I very rarely find myself in an “I-wish-I’d-had-a-camera” moment because I’m hopeless at taking pictures and in any case deep within my DNA I think there’s a little bit of that superstition (Amish? Inca? Nepalese? Can never remember...) that capturing someone’s image is a way of grabbing their soul. And I’m really rather shy, so I could never do that thing of stopping perfect strangers on the street and asking to photograph their groovy clothes; and I’m also very wary of confrontation, so I could never risk taking pictures surreptitiously, in case the subject objected. No, words is what I do, which is why I was massively tempted to turn the end of that last sentence into a pun about word order, by inserting the word “verb” but I didn’t, so hurrah for me.

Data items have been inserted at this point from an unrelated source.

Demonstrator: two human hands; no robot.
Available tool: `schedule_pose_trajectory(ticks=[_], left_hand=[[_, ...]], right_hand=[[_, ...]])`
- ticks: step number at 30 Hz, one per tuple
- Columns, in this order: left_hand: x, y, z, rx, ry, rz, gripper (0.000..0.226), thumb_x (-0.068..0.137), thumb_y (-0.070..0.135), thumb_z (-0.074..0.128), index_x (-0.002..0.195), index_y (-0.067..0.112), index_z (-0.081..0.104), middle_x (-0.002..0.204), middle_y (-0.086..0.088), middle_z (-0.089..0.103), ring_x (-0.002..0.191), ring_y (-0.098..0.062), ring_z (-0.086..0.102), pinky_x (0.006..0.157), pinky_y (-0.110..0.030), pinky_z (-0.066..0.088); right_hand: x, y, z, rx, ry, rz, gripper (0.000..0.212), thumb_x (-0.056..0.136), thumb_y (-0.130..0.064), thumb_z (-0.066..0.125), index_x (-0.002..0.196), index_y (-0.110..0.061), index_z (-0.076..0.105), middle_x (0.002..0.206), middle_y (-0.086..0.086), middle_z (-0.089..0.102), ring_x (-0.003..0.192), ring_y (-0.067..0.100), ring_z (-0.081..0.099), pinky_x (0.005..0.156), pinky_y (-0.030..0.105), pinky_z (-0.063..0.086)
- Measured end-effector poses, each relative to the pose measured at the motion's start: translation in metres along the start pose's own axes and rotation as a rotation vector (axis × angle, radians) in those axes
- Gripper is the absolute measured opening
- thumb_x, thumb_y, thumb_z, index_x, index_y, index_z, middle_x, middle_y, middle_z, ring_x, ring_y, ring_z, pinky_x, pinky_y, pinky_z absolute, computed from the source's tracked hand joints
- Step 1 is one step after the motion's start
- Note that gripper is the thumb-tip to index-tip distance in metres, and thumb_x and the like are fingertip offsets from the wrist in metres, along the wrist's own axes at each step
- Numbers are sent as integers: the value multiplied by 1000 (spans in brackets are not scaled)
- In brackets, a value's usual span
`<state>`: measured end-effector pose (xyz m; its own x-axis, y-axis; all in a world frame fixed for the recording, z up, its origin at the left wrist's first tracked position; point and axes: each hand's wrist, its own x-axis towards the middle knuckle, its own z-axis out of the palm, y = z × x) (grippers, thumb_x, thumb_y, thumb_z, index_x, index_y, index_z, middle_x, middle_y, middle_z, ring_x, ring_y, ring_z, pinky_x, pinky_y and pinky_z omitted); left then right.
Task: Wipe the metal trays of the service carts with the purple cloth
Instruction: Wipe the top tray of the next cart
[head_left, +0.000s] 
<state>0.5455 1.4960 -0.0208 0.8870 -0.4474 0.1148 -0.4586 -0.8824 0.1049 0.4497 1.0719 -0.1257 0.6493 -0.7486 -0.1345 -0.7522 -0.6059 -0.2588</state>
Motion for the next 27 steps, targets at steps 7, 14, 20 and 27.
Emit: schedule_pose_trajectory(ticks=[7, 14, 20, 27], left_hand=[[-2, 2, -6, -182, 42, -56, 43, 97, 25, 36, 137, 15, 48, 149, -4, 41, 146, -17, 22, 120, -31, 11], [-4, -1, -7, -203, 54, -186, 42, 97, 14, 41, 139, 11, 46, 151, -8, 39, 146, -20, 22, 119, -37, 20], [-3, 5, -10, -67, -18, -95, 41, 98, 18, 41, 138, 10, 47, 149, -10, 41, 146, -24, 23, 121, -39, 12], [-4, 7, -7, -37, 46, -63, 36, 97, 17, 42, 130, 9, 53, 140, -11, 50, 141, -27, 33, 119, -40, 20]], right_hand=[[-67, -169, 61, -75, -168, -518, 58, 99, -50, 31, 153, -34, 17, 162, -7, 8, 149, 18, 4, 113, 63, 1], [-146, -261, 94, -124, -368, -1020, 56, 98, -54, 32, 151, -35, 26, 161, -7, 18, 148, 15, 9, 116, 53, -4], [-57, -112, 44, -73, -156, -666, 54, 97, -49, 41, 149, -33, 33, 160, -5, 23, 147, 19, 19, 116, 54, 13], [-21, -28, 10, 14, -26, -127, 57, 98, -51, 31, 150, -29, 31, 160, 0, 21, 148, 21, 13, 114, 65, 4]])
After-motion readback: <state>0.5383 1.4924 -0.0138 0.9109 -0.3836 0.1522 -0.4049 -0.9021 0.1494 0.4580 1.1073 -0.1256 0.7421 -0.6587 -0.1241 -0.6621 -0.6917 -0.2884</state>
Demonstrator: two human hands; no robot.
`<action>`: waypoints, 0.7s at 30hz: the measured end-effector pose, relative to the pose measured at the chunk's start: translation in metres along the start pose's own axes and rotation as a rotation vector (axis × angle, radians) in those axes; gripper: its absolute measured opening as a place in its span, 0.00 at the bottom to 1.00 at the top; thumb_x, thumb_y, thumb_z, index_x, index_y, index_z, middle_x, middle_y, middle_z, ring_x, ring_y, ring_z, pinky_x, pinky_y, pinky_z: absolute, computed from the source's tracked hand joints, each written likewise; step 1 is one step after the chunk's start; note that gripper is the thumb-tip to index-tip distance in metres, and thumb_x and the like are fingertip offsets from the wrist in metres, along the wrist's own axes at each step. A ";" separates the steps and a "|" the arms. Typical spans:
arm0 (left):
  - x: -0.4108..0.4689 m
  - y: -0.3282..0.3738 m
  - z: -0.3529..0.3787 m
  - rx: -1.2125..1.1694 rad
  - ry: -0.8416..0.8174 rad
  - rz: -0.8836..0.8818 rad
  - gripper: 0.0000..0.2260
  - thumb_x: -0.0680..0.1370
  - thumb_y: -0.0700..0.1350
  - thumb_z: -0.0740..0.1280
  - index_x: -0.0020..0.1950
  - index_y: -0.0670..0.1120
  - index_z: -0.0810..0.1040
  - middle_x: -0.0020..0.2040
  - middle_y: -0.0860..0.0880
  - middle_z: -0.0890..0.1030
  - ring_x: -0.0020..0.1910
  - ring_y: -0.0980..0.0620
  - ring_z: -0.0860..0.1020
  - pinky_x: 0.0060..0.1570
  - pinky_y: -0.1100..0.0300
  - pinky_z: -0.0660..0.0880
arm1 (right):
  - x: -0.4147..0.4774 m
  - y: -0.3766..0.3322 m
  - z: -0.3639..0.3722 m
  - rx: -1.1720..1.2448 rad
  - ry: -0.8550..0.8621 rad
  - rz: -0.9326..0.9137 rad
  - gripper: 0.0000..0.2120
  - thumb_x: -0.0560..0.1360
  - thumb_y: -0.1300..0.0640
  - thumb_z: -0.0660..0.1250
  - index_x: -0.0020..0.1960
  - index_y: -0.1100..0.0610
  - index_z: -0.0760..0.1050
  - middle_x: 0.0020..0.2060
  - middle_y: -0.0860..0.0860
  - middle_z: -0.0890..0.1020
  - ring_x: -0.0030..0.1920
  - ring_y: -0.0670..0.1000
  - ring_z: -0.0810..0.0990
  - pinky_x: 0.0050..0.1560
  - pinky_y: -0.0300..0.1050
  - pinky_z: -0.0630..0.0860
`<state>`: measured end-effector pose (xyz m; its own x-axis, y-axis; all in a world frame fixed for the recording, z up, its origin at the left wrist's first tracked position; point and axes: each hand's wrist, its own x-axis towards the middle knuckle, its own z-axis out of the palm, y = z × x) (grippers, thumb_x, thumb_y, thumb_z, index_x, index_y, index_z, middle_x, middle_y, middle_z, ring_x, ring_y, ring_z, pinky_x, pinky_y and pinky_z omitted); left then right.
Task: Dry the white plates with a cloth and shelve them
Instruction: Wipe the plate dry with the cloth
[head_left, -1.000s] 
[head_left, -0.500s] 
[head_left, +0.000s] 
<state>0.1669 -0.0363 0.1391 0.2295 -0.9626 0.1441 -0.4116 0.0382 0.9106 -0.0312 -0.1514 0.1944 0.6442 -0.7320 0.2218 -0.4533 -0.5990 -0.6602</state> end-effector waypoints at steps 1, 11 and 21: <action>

But anyway, on Saturday night, in the gift shop of a posh hotel in Bangkok, I wished I’d had a camera. A youngish couple walked in; from what I could hear of their conversation I think they were Korean. He was wearing a blue-and-white striped polo shirt and on the right breast was Magritte’s pipe. Oh, you know the one:
That’s the chap. Except he just had the pipe – not the words. The words that seem to be a lie and then you suddenly realise they’re telling the truth, because it’s not a pipe, it’s a picture of a pipe. The words that encapsulate Magritte’s dry, self-deprecating, deliciously Belgian wit; the words that brought metafiction to visual art; the words that make you look at all art before or since through different eyes; the words without which it would still be a pipe, because nobody’s telling you otherwise. But I didn’t take a photo, for all the reasons I mentioned.
And because I don’t know the Korean for “Do you mind if I take your photo for my new website youvecompletelymissedthebloodypoint.tumblr.com?”